## BRIEF
Among the records below, find the line that has "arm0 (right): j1"; from there, give the lines again exactly, and stop after the line that has "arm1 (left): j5".

## RECORDED DATA
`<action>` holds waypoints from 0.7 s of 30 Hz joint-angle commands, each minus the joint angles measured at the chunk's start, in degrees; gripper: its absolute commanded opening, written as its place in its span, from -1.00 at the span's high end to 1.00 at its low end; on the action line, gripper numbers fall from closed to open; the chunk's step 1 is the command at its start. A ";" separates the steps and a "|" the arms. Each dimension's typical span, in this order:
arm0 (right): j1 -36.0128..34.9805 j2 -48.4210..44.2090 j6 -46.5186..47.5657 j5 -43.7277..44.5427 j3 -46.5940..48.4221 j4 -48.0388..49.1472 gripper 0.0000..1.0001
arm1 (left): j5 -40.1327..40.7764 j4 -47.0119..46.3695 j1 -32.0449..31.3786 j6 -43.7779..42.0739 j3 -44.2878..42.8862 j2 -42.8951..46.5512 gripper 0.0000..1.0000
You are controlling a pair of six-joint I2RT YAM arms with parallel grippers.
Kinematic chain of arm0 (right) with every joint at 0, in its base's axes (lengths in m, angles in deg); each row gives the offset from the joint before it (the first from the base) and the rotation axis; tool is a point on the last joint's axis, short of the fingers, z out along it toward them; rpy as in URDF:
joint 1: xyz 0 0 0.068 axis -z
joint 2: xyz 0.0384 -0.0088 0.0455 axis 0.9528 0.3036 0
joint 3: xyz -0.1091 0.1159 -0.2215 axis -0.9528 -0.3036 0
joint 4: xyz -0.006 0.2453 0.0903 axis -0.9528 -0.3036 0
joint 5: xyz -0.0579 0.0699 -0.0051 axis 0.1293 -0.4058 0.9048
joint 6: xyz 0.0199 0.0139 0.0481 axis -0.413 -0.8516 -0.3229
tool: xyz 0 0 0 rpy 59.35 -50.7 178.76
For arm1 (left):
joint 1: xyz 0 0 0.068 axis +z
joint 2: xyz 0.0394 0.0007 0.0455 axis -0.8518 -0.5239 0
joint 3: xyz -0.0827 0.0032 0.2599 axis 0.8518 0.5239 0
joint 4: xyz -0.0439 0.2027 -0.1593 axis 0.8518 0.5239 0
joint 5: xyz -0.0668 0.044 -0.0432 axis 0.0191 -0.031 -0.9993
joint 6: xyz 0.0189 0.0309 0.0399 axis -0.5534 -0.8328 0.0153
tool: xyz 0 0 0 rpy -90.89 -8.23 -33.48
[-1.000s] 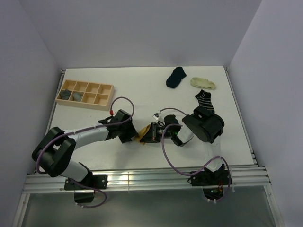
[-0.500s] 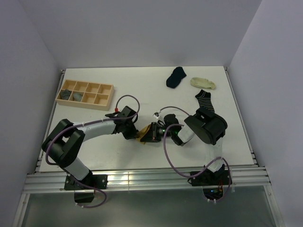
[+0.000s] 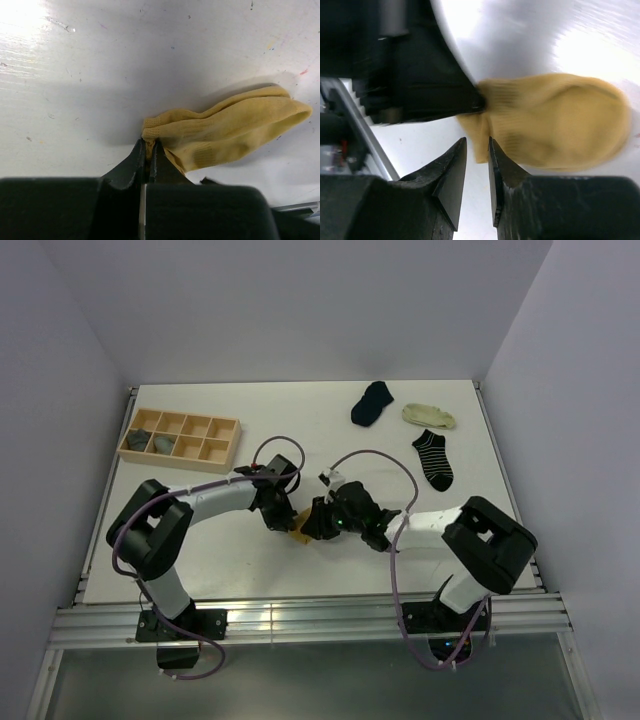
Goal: Roll the socks
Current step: Roll the sock at the center of the board.
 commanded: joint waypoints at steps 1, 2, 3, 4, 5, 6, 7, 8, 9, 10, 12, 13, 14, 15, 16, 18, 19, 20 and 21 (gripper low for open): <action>-4.98 -3.68 9.21 14.32 2.70 -6.73 0.37 | 0.58 4.83 -0.31 -2.07 -2.27 -2.24 0.99; -6.21 -3.86 11.13 15.84 3.32 -6.92 0.37 | 0.58 5.01 -0.31 -2.25 -2.53 -2.77 0.99; -8.31 -3.95 11.94 16.64 3.50 -7.09 0.37 | 0.58 5.27 -0.31 -2.25 -2.80 -2.95 0.99; -9.21 -3.86 12.55 19.95 3.76 -7.44 0.36 | 0.58 5.27 -0.31 -2.25 -2.97 -3.03 0.99; -10.08 -3.69 13.78 20.77 4.28 -7.62 0.36 | 0.58 5.27 -0.31 -2.34 -3.06 -3.12 0.99; -11.31 -3.43 14.22 21.47 4.64 -7.79 0.36 | 0.58 5.36 -0.31 -2.34 -3.15 -3.21 0.99; -11.85 -3.16 14.66 21.83 4.99 -8.14 0.36 | 0.58 5.36 -0.31 -2.34 -3.24 -3.30 0.99; -12.20 -2.20 15.28 22.44 5.77 -8.23 0.36 | 0.58 5.36 -0.31 -2.25 -3.24 -3.56 0.99; -12.46 -1.76 15.46 22.62 6.13 -8.32 0.36 | 0.58 5.36 -0.31 -2.34 -3.33 -3.56 0.99; -12.99 -1.14 15.81 22.79 6.48 -8.58 0.36 | 0.40 5.36 -0.31 -2.34 -3.41 -3.65 0.99; -13.43 0.09 16.34 23.15 7.36 -8.68 0.36 | 0.23 5.36 -0.31 -2.34 -3.50 -3.91 0.99; -13.78 0.96 16.51 23.06 7.63 -8.68 0.36 | 0.23 5.36 -0.31 -2.25 -3.59 -3.91 0.99; -13.87 1.41 16.51 22.97 8.06 -8.76 0.37 | 0.23 5.36 -0.31 -2.25 -3.68 -4.00 0.99; -13.96 2.02 16.51 22.62 8.33 -8.85 0.36 | 0.31 5.45 -0.31 -2.25 -3.68 -4.00 0.99; -13.96 3.24 16.51 22.27 8.59 -9.20 0.36 | 0.31 5.45 -0.31 -2.25 -3.77 -4.00 0.99; -13.96 4.39 16.25 22.18 9.12 -9.38 0.37 | 0.40 5.45 -0.31 -2.25 -3.77 -4.00 0.99; -13.96 4.92 16.16 22.18 9.04 -9.12 0.37 | 0.32 5.53 -0.31 -2.25 -3.77 -4.00 0.99; -14.05 5.19 15.99 22.27 8.95 -9.11 0.37 | 0.31 5.45 -0.31 -2.25 -3.77 -4.09 0.99; -14.05 5.36 15.81 22.44 8.95 -9.38 0.37 | 0.23 5.45 -0.31 -2.25 -3.77 -4.18 0.99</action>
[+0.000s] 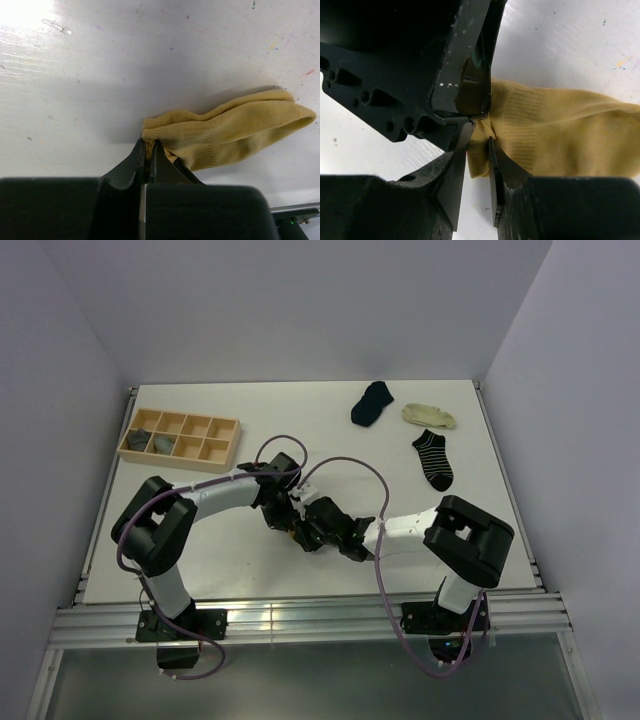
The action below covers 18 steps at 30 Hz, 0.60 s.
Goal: Roll the socks
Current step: Roll the sock at the center of the board.
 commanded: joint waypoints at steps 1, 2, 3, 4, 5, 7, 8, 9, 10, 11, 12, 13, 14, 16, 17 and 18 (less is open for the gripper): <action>-0.54 1.36 0.97 1.99 1.78 -0.70 0.37 | 0.66 1.93 -0.33 -0.76 -0.45 -1.82 0.99; -0.54 1.72 1.23 1.99 2.04 -0.88 0.37 | 0.66 1.67 -0.25 -0.68 -0.36 -1.82 0.99; -0.63 2.16 1.15 2.16 2.22 -1.31 0.37 | 0.49 1.49 -0.33 -0.68 -0.27 -1.82 0.99; -0.63 3.29 1.15 2.42 2.30 -1.75 0.37 | 0.40 1.49 -0.33 -0.68 -0.35 -1.90 0.99; -0.72 3.74 1.06 2.34 2.48 -1.93 0.37 | 0.31 1.49 -0.33 -0.59 -0.36 -2.08 0.99; -1.07 5.31 1.06 2.34 2.83 -2.81 0.37 | 0.14 1.23 -0.33 -0.59 -0.44 -2.26 0.99; -1.07 5.85 0.88 2.69 3.01 -3.25 0.36 | 0.14 1.22 -0.33 -0.59 -0.53 -2.26 0.99; -1.42 6.20 0.88 2.69 3.18 -3.95 0.35 | 0.05 1.14 -0.33 -0.50 -0.62 -2.26 0.99; -1.51 7.07 1.06 3.47 3.44 -4.30 0.35 | 0.14 1.14 -0.33 -0.50 -0.71 -2.26 0.99; -1.68 7.34 0.97 4.18 3.53 -4.65 0.35 | 0.14 1.14 -0.33 -0.50 -0.71 -2.34 0.99; -1.86 7.78 0.80 4.97 3.62 -5.79 0.34 | 0.05 1.14 -0.33 -0.50 -0.79 -2.43 0.99; -2.21 8.22 0.62 5.85 4.23 -6.50 0.34 | -0.04 1.05 -0.33 -0.50 -0.79 -2.43 0.99; -2.21 8.83 0.36 6.55 4.59 -7.20 0.34 | -0.04 0.96 -0.33 -0.50 -0.71 -2.43 0.99; -2.21 9.19 -0.95 6.74 4.77 -8.52 0.56 | -0.04 0.79 -0.33 -0.41 -0.53 -2.35 0.99; -2.21 9.02 -1.22 6.56 4.42 -8.26 0.72 | 0.13 0.70 -0.33 -0.33 -0.44 -2.26 0.99; -2.12 8.06 -1.66 4.99 3.46 -7.48 0.87 | 0.31 0.61 -0.33 -0.15 -0.18 -2.08 0.99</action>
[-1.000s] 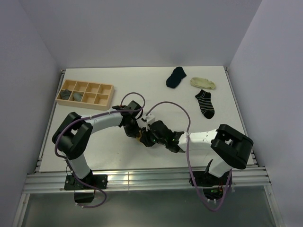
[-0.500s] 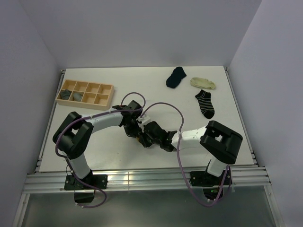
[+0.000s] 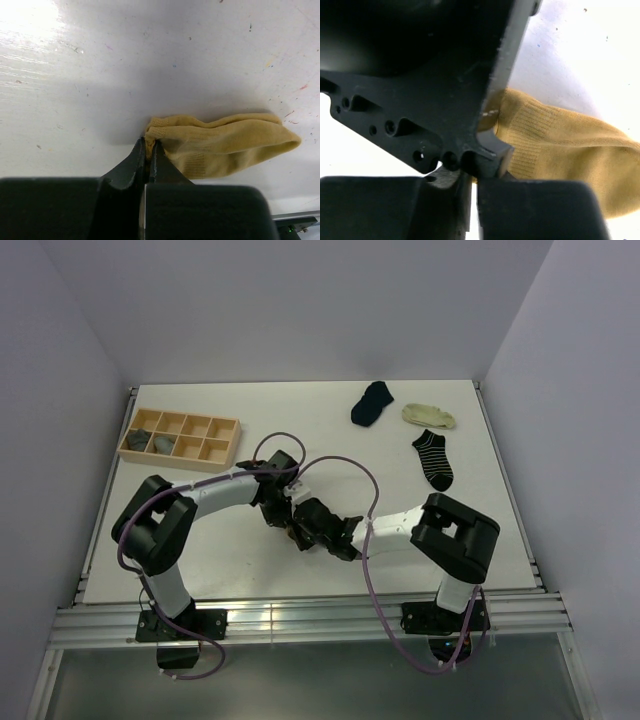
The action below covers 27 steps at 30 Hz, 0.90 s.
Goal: Roll the socks
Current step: Roll the sock at the center of the board.
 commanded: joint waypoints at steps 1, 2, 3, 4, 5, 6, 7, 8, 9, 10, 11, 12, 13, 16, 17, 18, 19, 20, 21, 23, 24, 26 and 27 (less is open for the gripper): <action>0.39 2.74 -1.73 -1.23 -1.82 -5.35 1.00 | -0.30 0.68 -1.12 0.05 0.56 -1.21 0.99; 0.92 2.04 -2.35 -3.33 -2.26 -4.74 1.00 | -0.04 0.41 -1.12 0.22 0.74 -0.77 0.99; 1.70 0.90 -2.87 -7.26 -2.78 -3.51 1.00 | 0.05 0.32 -1.12 0.49 1.44 -0.24 0.95; 2.50 0.28 -3.92 -9.91 -3.66 -2.80 1.00 | 0.05 -0.11 -1.12 1.10 1.97 0.28 0.90; 4.33 -0.25 -4.46 -12.03 -4.10 -2.19 1.00 | 1.71 -0.55 -1.12 1.45 2.49 1.86 0.80; 5.31 -1.21 -4.90 -16.40 -4.72 -1.14 1.00 | 2.68 -1.34 -1.03 2.15 3.54 2.48 0.74; 6.27 -1.57 -6.03 -18.79 -5.07 -0.34 1.00 | 3.21 -1.78 -0.95 2.42 3.99 3.79 0.66; 7.15 -1.83 -6.74 -21.17 -5.34 0.53 1.00 | 3.74 -1.96 -0.86 2.86 4.51 4.50 0.51; 9.25 -1.92 -7.36 -26.32 -6.03 2.37 1.00 | 4.61 -2.66 -0.77 3.56 5.48 5.20 0.44; 10.23 -1.92 -9.10 -28.81 -6.56 3.87 1.00 | 5.15 -3.10 -0.59 3.91 6.10 6.78 0.38; 11.19 -1.66 -10.25 -31.53 -7.18 5.45 1.00 | 5.59 -3.63 -0.51 4.35 6.71 7.66 0.28; 13.21 -1.22 -11.22 -33.74 -7.62 8.42 1.00 | 6.03 -4.50 -0.42 4.79 8.02 8.54 0.25; 14.10 -0.79 -13.40 -37.94 -8.58 9.93 1.00 | 6.73 -4.95 -0.16 5.75 8.73 10.29 0.20; 17.25 2.37 -17.89 -43.14 -9.90 15.47 1.00 | 7.78 -7.57 0.20 7.25 11.81 14.24 -0.07; 17.96 4.30 -19.21 -45.95 -10.26 16.96 1.00 | 7.79 -8.81 0.20 7.26 12.77 15.22 -0.21; 18.58 5.53 -20.71 -47.54 -10.87 21.50 1.00 | 7.53 -10.21 0.20 7.08 14.43 16.10 -0.27; 19.98 6.50 -24.03 -48.78 -12.09 23.72 1.00 | 7.35 -12.14 0.20 6.91 15.15 17.68 -0.31; 20.60 7.30 -25.63 -50.70 -12.54 25.57 1.00 | 6.91 -13.38 0.20 6.73 15.85 18.30 -0.34; 21.22 8.87 -26.86 -51.33 -12.89 28.38 1.00 | 6.56 -14.69 0.20 6.47 17.51 18.92 -0.35; 22.45 9.76 -28.81 -51.77 -13.25 29.28 1.00 | 5.51 -18.72 0.20 5.94 19.28 20.67 -0.35; 22.72 10.20 -28.81 -51.78 -13.16 28.33 1.00 | 3.85 -20.40 0.20 5.76 21.37 21.20 -0.35; 23.15 10.64 -28.72 -51.51 -12.46 27.18 1.00 | 2.96 -23.13 -0.06 5.59 23.14 22.70 -0.35; 23.33 10.99 -28.89 -51.86 -12.28 27.00 1.00 | 2.00 -25.67 -0.24 5.41 24.54 23.05 -0.35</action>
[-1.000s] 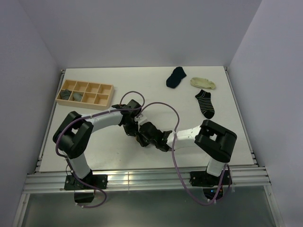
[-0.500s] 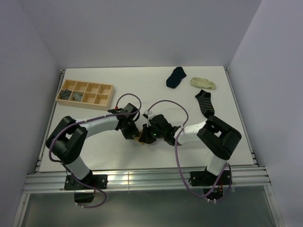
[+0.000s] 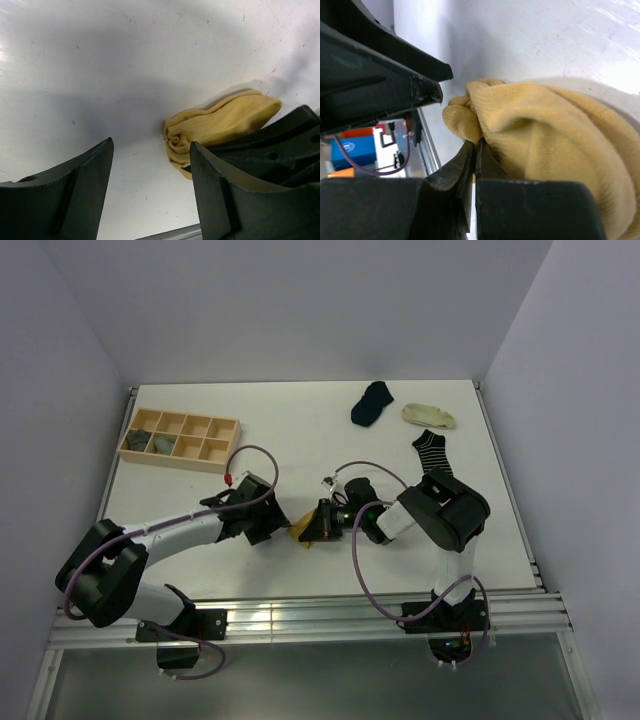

## OUTPUT OF THE EXERCISE
arm0 (right): j1 -36.0128..34.9805 j2 -48.4210..44.2090 j6 -46.5186..47.5657 j5 -43.7277..44.5427 j3 -46.5940..48.4221 j4 -48.0388..49.1472 gripper 0.0000..1.0001
arm1 (left): j5 -40.1327..40.7764 j4 -47.0119..46.3695 j1 -32.0449..31.3786 j6 -43.7779..42.0739 j3 -44.2878..42.8862 j2 -42.8951..46.5512 gripper 0.0000..1.0000

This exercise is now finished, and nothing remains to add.